• _What to do_
Below are lines of data; give the number of them that contain "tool", and only that.

• _Dataset section_
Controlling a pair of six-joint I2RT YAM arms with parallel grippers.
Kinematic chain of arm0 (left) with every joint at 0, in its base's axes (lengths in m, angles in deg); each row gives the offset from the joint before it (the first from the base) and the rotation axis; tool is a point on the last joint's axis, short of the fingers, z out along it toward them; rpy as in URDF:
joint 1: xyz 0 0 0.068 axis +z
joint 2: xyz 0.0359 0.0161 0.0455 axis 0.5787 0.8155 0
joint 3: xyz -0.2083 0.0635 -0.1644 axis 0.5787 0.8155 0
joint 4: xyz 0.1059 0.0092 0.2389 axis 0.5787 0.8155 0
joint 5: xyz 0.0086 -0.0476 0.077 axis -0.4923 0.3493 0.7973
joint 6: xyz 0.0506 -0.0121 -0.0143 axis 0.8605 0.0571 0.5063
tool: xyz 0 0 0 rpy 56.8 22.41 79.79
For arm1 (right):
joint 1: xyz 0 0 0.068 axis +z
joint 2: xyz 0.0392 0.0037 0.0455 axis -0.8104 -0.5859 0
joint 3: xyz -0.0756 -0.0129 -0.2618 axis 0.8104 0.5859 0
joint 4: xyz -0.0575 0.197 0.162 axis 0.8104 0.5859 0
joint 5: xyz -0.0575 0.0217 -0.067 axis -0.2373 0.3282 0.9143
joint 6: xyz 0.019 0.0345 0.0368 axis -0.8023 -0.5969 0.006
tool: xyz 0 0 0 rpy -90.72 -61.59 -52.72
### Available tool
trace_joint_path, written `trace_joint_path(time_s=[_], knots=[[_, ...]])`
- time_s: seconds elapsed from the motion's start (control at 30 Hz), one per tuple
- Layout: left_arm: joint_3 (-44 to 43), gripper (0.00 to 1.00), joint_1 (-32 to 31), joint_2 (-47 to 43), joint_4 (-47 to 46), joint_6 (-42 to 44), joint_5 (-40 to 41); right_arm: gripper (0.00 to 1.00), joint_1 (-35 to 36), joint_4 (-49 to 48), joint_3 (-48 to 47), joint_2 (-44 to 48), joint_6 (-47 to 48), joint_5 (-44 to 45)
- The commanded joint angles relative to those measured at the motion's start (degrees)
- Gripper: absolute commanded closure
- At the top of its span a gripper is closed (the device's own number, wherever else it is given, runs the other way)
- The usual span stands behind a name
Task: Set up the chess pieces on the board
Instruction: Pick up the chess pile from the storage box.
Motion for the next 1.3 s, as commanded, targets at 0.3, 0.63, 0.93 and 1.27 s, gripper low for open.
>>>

• _Answer section_
4